Of course you have to do a lot of processing to generate the list. While it's true that if the total number of distinct words is as much a 30,000 then there are a billion possible pairs, I doubt that in practice there are that many. So you can probably make a program with a huge hash table in memory (or on disk) and just count them all. If you don't need the insignificant pairs you could write a program that flushes out the less important ones periodically while scanning. Also you can segment the word list and generate pairs of a hundred words verses the rest, then the next hundred and so on, and calculate in passes.
My original answer is here I'm leaving it because it's my own related question:
I'm interested in something similar (I'm writing a entry system that suggest word completions and punctuation and I would like it to be multilingual).
I found a download page for google's ngram files, but they're not that good, they're full of scanning errors. 'i's become '1's, words run together etc. Hopefully Google has improved their scanning technology since then.
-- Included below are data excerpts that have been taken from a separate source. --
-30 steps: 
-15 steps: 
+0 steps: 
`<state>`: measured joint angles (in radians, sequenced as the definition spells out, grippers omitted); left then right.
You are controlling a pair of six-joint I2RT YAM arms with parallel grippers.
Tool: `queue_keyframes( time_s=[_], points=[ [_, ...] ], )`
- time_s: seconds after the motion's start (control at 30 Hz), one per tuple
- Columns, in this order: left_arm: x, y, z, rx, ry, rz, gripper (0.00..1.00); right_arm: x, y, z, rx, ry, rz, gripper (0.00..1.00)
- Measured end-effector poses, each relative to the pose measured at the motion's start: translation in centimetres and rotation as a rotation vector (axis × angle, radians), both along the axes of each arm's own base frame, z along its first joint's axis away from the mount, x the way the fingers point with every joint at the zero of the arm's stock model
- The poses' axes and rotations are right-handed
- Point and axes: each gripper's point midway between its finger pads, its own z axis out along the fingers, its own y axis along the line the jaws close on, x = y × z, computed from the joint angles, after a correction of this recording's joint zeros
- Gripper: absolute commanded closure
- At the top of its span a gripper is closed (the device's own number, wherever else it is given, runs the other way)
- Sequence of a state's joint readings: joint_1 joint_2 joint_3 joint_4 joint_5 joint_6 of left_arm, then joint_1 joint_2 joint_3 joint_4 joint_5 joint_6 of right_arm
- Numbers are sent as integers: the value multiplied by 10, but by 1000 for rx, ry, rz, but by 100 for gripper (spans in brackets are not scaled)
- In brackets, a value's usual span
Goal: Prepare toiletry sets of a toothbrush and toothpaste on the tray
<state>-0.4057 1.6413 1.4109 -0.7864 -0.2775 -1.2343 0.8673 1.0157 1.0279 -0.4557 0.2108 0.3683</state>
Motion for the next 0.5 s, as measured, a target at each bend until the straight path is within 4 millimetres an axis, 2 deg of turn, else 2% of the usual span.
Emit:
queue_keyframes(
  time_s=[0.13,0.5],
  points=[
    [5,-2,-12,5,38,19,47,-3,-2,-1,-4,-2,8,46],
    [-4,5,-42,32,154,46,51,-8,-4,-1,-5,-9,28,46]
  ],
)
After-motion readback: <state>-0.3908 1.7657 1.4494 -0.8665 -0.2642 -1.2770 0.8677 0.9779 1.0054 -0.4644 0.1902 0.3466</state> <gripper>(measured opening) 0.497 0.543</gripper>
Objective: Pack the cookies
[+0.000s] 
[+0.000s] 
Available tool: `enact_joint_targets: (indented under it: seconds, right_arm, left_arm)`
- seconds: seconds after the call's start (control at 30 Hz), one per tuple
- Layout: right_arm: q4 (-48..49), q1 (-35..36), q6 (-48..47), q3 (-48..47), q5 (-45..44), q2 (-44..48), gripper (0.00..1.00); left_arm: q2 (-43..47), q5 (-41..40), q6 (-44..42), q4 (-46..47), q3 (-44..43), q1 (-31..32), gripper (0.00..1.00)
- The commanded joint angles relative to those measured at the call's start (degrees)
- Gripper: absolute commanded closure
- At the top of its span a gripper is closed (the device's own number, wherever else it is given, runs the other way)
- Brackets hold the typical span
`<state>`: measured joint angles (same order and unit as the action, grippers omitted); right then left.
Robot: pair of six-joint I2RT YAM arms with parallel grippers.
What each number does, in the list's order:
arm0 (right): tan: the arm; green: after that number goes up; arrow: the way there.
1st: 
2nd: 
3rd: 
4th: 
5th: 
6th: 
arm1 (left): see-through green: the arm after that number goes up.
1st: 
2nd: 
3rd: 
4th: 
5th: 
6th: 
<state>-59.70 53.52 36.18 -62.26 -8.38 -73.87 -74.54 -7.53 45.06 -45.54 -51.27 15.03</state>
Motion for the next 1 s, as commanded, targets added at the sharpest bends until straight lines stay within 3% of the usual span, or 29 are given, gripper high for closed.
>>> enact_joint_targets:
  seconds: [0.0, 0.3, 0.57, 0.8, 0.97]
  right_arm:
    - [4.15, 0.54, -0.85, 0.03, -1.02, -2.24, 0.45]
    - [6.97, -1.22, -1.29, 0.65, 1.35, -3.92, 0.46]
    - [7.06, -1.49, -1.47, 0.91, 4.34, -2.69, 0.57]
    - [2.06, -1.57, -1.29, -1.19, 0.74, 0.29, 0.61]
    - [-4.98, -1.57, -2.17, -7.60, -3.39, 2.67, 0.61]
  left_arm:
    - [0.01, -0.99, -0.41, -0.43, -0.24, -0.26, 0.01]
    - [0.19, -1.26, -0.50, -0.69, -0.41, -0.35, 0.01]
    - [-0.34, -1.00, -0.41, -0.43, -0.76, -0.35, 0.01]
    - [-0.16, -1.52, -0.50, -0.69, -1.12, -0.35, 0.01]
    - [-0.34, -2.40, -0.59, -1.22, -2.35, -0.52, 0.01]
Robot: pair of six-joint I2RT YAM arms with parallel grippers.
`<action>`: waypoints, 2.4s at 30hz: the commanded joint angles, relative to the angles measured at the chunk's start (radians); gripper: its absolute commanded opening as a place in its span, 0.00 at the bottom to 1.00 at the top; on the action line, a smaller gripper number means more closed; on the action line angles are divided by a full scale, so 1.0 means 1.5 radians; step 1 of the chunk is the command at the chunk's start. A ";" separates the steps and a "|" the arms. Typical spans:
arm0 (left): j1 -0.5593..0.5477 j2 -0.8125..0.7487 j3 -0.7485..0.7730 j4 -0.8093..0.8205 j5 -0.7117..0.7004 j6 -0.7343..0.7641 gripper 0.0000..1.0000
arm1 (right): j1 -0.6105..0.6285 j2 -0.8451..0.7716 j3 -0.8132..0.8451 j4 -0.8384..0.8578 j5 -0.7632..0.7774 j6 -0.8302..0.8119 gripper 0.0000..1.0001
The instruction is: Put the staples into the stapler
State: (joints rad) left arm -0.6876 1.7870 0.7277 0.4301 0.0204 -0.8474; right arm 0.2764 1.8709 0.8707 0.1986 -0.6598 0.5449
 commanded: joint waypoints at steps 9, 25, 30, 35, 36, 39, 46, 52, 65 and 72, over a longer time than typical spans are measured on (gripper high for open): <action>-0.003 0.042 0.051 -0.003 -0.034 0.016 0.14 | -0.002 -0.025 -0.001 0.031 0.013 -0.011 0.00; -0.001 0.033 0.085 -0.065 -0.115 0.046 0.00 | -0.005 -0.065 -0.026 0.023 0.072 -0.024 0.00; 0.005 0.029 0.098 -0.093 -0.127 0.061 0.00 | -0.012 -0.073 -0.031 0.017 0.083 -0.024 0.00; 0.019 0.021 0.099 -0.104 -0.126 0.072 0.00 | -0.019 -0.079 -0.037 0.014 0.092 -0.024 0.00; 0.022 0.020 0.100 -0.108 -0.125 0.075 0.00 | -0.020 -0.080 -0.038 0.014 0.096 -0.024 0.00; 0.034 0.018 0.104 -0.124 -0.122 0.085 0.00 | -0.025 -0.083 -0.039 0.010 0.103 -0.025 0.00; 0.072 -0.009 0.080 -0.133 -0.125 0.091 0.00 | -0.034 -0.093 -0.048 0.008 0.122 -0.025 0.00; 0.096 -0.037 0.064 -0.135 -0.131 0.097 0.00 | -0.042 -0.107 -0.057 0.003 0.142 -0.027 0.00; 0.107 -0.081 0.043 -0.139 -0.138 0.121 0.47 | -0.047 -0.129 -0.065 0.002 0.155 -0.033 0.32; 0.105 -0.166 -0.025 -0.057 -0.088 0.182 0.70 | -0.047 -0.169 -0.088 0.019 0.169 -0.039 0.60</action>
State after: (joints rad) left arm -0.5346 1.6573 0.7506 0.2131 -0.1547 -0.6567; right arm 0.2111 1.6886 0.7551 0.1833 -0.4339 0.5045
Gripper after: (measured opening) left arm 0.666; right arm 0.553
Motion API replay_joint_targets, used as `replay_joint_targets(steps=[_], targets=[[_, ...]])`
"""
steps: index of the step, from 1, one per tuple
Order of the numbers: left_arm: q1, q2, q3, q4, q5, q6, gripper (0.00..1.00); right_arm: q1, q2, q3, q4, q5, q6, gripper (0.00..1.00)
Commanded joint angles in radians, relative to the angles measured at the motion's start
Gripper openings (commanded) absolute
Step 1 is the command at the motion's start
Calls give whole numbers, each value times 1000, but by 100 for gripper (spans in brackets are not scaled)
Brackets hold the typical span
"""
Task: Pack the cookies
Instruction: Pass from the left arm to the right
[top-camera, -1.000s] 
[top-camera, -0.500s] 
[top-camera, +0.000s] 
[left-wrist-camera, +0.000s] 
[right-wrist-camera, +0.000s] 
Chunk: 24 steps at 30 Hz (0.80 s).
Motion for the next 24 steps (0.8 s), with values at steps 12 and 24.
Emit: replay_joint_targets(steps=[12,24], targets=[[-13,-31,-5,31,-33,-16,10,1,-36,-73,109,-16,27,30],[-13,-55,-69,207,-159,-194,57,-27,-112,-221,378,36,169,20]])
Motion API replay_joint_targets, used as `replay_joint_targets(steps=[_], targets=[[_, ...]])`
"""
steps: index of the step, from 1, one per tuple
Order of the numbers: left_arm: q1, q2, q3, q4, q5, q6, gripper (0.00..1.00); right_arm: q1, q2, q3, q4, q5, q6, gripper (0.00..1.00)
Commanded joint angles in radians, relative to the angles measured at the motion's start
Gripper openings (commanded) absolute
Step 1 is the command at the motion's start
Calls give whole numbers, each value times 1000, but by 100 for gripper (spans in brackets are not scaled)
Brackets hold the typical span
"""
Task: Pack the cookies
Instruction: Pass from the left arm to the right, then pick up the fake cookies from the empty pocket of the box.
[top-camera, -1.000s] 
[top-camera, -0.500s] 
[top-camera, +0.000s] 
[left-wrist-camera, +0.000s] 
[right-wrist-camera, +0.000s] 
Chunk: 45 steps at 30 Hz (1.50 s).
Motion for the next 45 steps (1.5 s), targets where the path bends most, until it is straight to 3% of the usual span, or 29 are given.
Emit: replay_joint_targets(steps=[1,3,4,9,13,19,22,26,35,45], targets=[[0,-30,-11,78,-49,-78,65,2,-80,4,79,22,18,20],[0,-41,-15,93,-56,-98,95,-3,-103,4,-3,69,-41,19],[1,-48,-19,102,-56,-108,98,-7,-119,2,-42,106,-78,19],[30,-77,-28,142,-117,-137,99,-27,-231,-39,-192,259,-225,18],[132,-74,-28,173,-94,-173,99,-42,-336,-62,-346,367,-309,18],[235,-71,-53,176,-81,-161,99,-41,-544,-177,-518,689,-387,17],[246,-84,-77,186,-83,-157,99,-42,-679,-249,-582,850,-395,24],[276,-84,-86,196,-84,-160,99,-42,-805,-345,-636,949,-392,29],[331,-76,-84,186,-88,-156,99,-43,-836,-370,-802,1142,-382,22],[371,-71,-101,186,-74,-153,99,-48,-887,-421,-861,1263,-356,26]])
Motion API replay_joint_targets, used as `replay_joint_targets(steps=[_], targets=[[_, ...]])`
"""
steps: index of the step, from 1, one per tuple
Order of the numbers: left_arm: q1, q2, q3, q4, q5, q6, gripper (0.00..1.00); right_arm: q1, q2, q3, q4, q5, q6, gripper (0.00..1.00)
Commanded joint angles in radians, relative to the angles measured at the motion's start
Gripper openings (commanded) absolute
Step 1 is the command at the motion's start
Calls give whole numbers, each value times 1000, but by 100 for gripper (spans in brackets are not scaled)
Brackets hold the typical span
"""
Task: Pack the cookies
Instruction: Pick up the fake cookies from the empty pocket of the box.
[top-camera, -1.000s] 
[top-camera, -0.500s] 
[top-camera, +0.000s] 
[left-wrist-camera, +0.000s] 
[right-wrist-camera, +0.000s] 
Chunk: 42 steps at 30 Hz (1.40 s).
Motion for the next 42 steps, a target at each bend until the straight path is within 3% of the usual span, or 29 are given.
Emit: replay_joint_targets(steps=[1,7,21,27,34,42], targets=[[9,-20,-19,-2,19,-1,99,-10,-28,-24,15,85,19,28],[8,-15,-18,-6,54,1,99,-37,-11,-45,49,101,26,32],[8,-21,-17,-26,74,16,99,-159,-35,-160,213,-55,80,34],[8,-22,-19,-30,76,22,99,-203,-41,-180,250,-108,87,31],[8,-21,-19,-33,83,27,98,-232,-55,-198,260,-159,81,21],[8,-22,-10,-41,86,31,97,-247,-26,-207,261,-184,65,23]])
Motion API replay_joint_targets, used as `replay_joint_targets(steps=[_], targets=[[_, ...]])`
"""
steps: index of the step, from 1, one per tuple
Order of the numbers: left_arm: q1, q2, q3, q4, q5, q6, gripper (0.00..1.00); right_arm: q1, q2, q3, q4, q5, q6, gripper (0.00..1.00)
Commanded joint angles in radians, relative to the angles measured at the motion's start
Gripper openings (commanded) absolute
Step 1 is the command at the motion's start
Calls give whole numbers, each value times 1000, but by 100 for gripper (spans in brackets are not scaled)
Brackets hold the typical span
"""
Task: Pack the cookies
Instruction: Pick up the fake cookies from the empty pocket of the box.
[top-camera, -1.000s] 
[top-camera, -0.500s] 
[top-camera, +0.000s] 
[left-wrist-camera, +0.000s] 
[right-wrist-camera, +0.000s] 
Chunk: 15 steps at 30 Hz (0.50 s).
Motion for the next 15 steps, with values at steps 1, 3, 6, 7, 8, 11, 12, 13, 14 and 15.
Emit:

The just-download-wikipedia-unpack=it-and-strip-the-xml idea is a bust for me, I don't have a fast computer (heh, I have a choice between an atom netbook here and an android device). Imagine how long it would take me to unpack a 3 gigabytes of bz2 file becoming what? 100 of xml, then process it with beautiful soup and filters that he admits crash part way through each file and need to be restarted.
For your purpose (previous and following words) you could create a dictionary of real words and filter the ngram lists to exclude the mis-scanned words. One might hope that the scanning was good enough that you could exclude misscans by only taking the most popular words... But I saw some signs of constant mistakes.